On se comprend bien. 🙂
Cela reste une situation très compliquée à gérer pour les parents et surtout à vivre pour les enfants. Mon Grand a connu 2 harceleurs dans sa scolarité, je peux te dire qu’il s’en souvient encore….
Dingue ! Et il gère ça comment avec le recul ?
Olala, je découvre ce blog et toutes ces richesses. Merci de ce partage, de ces clefs, de ces retours d’expérience qui permettent un recul sur notre propre situation…
Je suis arrivée ici par hasard, en cherchant des DIY pour mon fils (3 ans), notamment une boîte à humeur… et je suis restée dessus à lire les sujets qui venaient…
Tout est intéressant.
En même temps, pour rester dans ce sujet du harcèlement, je trouve votre façon de procéder très intéressante: commencer tôt à mettre en place des automatismes à la maison, d’explication, de référence… L’aider à mettre des mots (ni blessants, ni de jugement) et des phrases pour répondre à une remarque blessante/méchante. C’est formidable. De mon côté, je suis juste freinée car je trouve tout cela formidable mais je ne sais pas si je pourrais les mettre en pratique. Difficile de trouver la phrase « correcte » pour l’aider à répondre. Difficile de garder le bon ton à la maison et de rester toujours « ouvert » pour l’aider à prendre du recul et l’accompagner.
C’est bien pour cela que j’étais à la recherche d’une boîte à humeur, pour l’aider à exprimer ses sentiments du moment et lui expliquer les nôtres quand parfois ça déborde (notamment au moment du couché où il est capable de rester dans son lit à parler et jouer avec ses peluches et à nous solliciter jusqu’ 23h oO (il faut changer la couche, il veut boire, etc… moment où je craque car plus de soirée, ni ce précieux moment de détente pour souffler… Du coup, cris et pas attitude positive ou constructive…. Je suis un peu désemparée pour lui expliquer les choses.
Comme j’ai lu que le moment du couché représentait une phase de séparation pour les enfants, on lui a offert un album photos peluche avec des photos de lui et de nous pour qu’on soit toujours avec lui… Mais non, ça ne fonctionne pas. Du coup, il s’endort tard, souvent on a crié, et il est crevé le lendemain, donc plus difficile… Cycle infernal!!!!
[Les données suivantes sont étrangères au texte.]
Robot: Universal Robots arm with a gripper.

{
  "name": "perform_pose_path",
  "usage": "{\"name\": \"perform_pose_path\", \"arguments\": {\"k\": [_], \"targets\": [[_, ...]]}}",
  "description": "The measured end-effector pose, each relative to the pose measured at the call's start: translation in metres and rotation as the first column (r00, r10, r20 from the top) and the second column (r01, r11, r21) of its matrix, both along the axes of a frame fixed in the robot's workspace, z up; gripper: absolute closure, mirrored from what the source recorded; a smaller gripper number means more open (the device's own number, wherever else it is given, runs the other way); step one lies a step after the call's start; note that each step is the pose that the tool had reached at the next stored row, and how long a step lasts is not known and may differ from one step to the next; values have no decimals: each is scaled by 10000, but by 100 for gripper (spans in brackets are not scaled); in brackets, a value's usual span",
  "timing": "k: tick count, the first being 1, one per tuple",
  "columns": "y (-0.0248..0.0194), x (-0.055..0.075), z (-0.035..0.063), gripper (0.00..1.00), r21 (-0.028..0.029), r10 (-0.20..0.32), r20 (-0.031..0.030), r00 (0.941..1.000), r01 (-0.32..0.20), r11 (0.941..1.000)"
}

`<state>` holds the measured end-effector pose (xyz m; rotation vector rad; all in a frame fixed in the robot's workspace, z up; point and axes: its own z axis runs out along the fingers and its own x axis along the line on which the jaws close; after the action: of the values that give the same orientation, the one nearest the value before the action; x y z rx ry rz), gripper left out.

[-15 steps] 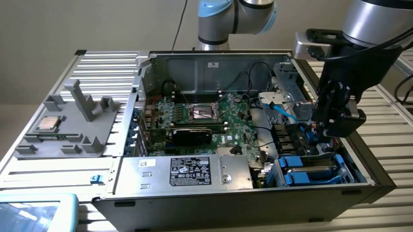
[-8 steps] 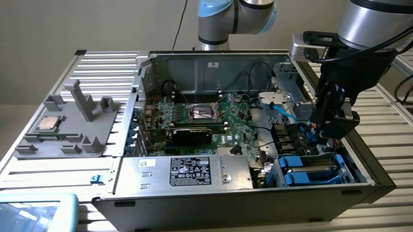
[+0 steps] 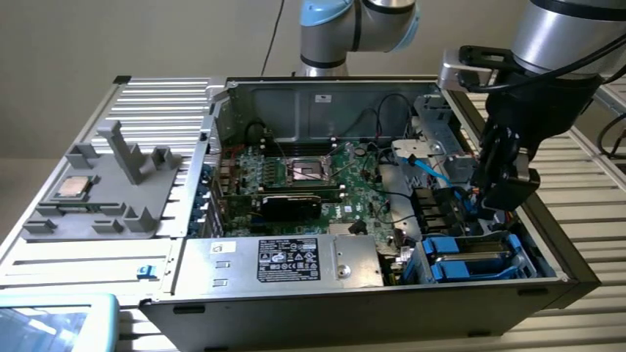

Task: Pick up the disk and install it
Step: 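Insert the first disk wire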

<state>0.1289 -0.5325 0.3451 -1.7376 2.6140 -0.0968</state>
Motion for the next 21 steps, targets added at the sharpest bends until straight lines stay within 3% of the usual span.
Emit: {"name": "perform_pose_path", "arguments": {"k": [7, 8, 12, 21], "targets": [[2, -10, 0, 44, 2, -480, 97, 9988, 480, 9988], [1, -12, 0, 57, 3, -510, 109, 9986, 510, 9987], [2, -12, 0, 65, 3, -517, 111, 9986, 517, 9987], [2, -12, 0, 65, 2, -517, 111, 9986, 517, 9987]]}}
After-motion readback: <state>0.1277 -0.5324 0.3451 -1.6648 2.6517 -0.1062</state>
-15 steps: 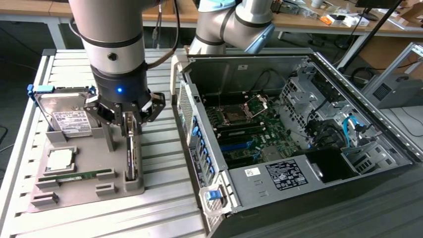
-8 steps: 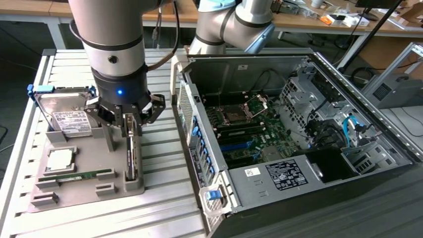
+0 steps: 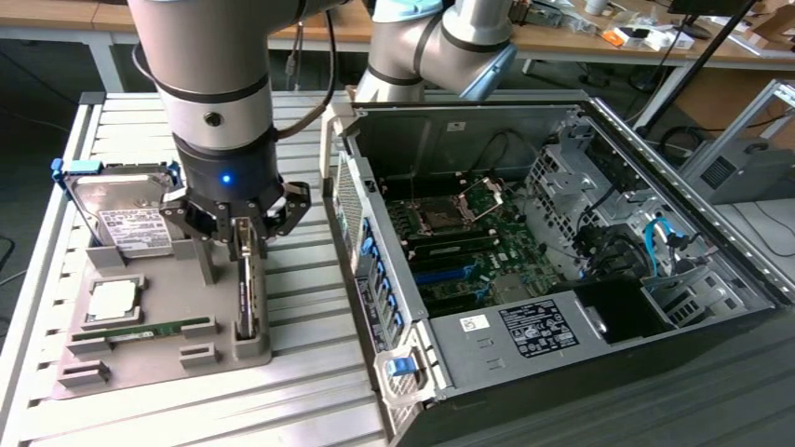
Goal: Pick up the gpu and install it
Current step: 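Pick up the gpu and move the gpu toward the slot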
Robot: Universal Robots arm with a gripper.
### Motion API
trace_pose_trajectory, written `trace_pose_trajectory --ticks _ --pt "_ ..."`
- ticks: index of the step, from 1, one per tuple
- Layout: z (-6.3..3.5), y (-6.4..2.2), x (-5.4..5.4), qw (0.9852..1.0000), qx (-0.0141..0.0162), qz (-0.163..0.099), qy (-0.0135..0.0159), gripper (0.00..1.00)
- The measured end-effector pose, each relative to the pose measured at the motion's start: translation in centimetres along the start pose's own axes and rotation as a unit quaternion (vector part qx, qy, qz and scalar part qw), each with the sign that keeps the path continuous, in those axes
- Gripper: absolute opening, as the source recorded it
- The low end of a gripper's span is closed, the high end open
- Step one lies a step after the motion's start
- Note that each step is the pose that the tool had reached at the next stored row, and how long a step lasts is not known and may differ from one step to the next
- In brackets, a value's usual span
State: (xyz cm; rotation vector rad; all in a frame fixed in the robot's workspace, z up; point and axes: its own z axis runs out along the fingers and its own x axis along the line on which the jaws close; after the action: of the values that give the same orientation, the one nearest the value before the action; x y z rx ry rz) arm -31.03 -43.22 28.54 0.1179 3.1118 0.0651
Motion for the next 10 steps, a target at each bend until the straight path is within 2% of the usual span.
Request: trace_pose_trajectory --ticks 10 --pt "0.84 -0.17 0.01 1.0000 0.0003 0.000 -0.0001 0.36"
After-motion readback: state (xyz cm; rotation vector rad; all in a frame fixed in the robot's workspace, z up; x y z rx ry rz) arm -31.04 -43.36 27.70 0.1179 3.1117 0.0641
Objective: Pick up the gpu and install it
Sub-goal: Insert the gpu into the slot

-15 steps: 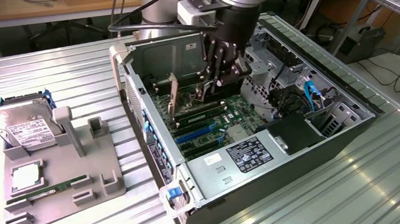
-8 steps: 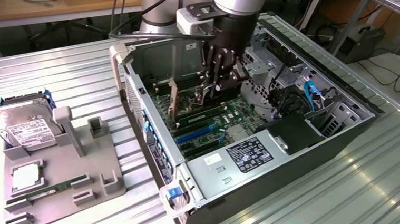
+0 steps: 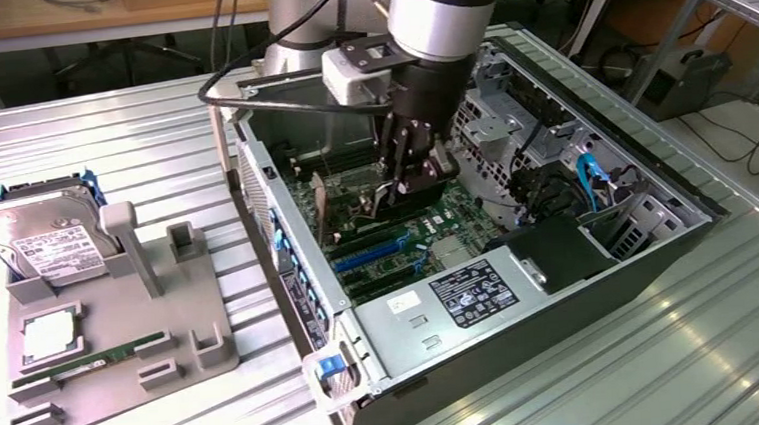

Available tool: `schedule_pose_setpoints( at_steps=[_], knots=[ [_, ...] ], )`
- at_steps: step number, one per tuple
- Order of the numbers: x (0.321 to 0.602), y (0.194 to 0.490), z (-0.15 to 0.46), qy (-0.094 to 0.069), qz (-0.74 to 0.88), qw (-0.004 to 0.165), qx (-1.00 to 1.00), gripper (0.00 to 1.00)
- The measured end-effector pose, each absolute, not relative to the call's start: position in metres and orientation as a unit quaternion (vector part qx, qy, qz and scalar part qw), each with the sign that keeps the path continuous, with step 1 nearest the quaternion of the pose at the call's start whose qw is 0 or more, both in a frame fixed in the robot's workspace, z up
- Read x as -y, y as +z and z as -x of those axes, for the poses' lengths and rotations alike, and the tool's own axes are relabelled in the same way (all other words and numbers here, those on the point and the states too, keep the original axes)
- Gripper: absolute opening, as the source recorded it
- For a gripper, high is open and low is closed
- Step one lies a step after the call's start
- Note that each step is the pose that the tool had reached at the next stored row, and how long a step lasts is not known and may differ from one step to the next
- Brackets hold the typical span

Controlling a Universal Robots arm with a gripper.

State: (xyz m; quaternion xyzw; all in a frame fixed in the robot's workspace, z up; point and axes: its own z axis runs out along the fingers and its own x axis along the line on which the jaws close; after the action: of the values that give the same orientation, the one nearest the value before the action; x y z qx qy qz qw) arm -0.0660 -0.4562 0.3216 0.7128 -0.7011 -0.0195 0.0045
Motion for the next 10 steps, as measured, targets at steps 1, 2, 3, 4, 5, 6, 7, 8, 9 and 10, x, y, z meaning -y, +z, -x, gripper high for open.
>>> schedule_pose_setpoints(
  at_steps=[1,2,3,4,5,6,7,8,9,10],
  knots=[
    [0.456,0.319,0.068,-0.019,-0.713,0.004,0.701,0.26],
    [0.456,0.317,0.069,-0.019,-0.714,0.005,0.7,0.26],
    [0.456,0.315,0.071,-0.019,-0.714,0.005,0.7,0.26],
    [0.456,0.299,0.074,-0.019,-0.714,0.005,0.7,0.26],
    [0.456,0.289,0.075,-0.019,-0.714,0.005,0.7,0.26],
    [0.456,0.276,0.079,-0.019,-0.714,0.005,0.7,0.26],
    [0.456,0.27,0.08,-0.019,-0.714,0.005,0.7,0.26],
    [0.457,0.265,0.083,-0.019,-0.714,0.005,0.7,0.26],
    [0.457,0.264,0.084,-0.021,-0.714,0.006,0.7,0.26],
    [0.457,0.264,0.079,-0.025,-0.709,0.009,0.705,0.26]
  ],
)
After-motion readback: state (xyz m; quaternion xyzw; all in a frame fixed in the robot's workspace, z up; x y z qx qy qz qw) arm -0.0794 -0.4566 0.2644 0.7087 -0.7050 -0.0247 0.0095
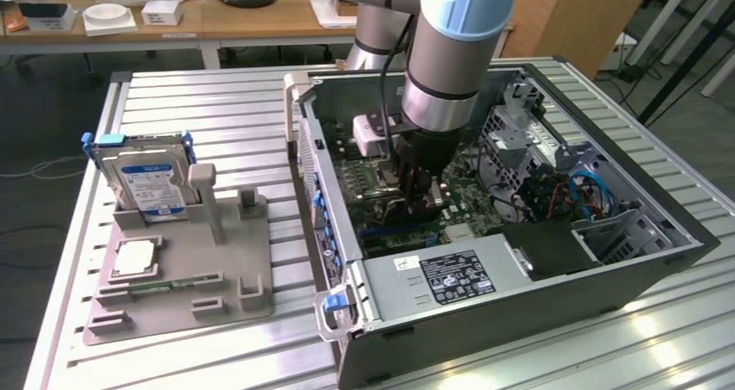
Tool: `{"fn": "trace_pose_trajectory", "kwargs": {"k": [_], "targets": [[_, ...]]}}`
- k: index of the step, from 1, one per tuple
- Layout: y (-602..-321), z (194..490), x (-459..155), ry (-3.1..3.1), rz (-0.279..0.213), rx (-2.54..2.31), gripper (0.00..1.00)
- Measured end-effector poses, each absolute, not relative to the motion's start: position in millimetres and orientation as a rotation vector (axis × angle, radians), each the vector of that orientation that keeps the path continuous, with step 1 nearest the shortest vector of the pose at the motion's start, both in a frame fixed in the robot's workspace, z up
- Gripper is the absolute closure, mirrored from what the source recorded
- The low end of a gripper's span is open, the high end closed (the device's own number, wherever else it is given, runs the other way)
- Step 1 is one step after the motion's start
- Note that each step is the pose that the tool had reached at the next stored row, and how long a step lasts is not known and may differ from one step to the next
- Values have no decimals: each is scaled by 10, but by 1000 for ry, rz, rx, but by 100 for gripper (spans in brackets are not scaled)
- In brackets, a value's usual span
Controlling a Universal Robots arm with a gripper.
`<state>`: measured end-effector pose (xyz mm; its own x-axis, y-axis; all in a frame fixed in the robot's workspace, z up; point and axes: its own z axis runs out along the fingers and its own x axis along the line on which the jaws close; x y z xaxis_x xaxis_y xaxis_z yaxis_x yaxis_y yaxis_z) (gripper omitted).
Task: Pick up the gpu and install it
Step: 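Insert the gpu into the slot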
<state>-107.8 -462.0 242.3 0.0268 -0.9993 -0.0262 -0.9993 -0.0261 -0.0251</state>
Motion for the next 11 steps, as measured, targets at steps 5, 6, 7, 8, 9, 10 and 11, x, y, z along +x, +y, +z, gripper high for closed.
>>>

Pardon de cet épanchement, je note bien toutes vos réflexions sur ce sujet que je trouve important.
Merci beaucoup.
Merci pour ce commentaire plein de sincérité et d’humilité. J’ai connu aussi le problème du coucher et pour le rassurer j’avais pris l’habitude de lui dire que nous étions dans la pièce à côté, que tout allait bien se passer et qu’il allait très bien dormir parce que c’était normal et qu’en dormant la nuit en reprenait des forces pour courir, apprendre et jouer le jour. Et je terminai toujours en lui disant à demain matin au petit déjeuner. Je lui « fixais » ainsi un rendez-vous qui le rassurait. #astuce ! Bon courage à toi et bonne lecture 😉 Ravie de t’accueillir parmi mes lectrices.